The student activist herself was charged with lèse-majesté in September 2020, after simply citing a list of public documents that refer to royal family expenditure. Sirikan comes from a family that has faced the consequences of decades of political repression. Her grandfather, Tiang Sirikhan was a journalist and politician who openly protested against Thailand's involvement in World War II. He was accused of being a Communist and abducted in 1952. According to Sirikhan's family, he was killed by the state.

The new report was conducted by The International Federation for Human Rights (FIDH), Thai Lawyer for Human Rights (TLHR), and Internet Law Reform Dialogue (iLaw). It accuses Thai authorities of an increasingly broad interpretation of Article 112, to the point of "absurdity," including charges against people for criticizing the government's COVID-19 vaccine management, wearing crop tops, insulting the previous monarch, or quoting a United Nations statement about Article 112.

Juthatip Sirikan speaks in front of democracy monument.

Shift to social media

While in the past the Article was only used against people who spoke about the royals, it's now being used as an alibi for more general political repression — which has also spurred more open campaigning to abolish it. Sirikan recounts recent cases of police charging people for spreading paint near the picture of the king during a protest, or even just for having a picture of the king as phone wallpaper.

The more than a century-old law is now largely playing out online, where much of today's protest takes place in Thailand. Sirikan says people are willing to go further on social media to expose information such as how the king intervenes in politics and the monarchy's accumulation of wealth, information the mainstream media rarely reports on them.

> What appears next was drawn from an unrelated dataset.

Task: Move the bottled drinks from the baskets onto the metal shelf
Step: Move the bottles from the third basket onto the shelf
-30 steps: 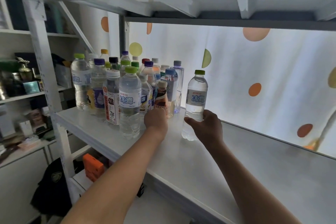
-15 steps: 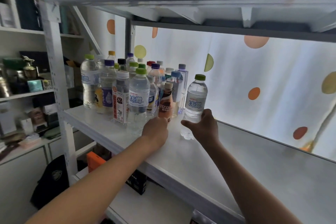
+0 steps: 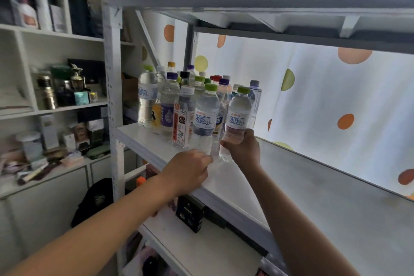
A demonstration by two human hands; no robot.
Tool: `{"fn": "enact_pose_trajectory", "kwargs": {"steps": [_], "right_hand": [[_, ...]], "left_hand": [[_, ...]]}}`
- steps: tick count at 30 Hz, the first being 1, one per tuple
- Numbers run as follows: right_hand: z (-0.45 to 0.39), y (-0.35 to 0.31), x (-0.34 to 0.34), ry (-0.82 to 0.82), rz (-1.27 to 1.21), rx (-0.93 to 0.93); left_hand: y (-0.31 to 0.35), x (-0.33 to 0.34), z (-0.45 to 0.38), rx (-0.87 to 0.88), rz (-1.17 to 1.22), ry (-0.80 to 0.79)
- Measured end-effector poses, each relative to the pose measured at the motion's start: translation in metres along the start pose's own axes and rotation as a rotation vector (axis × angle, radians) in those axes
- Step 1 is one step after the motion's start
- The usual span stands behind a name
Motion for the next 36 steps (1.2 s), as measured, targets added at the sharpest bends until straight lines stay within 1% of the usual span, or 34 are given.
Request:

Not surprisingly, however, social media is heavily monitored and the military is involved in Intelligence operations and cyber attacks against human rights defenders and critics of any kind. In October 2020, Twitter took down 926 accounts, linked to the army and the government, which promoted themselves and attacked political opposition, and this June, Google removed two Maps with pictures, names, and addresses, of more than 400 people who were accused of insulting the Thai monarchy. "They are trying to control the internet as well," Sirikan says. "They are trying to censor every content that they find a threat".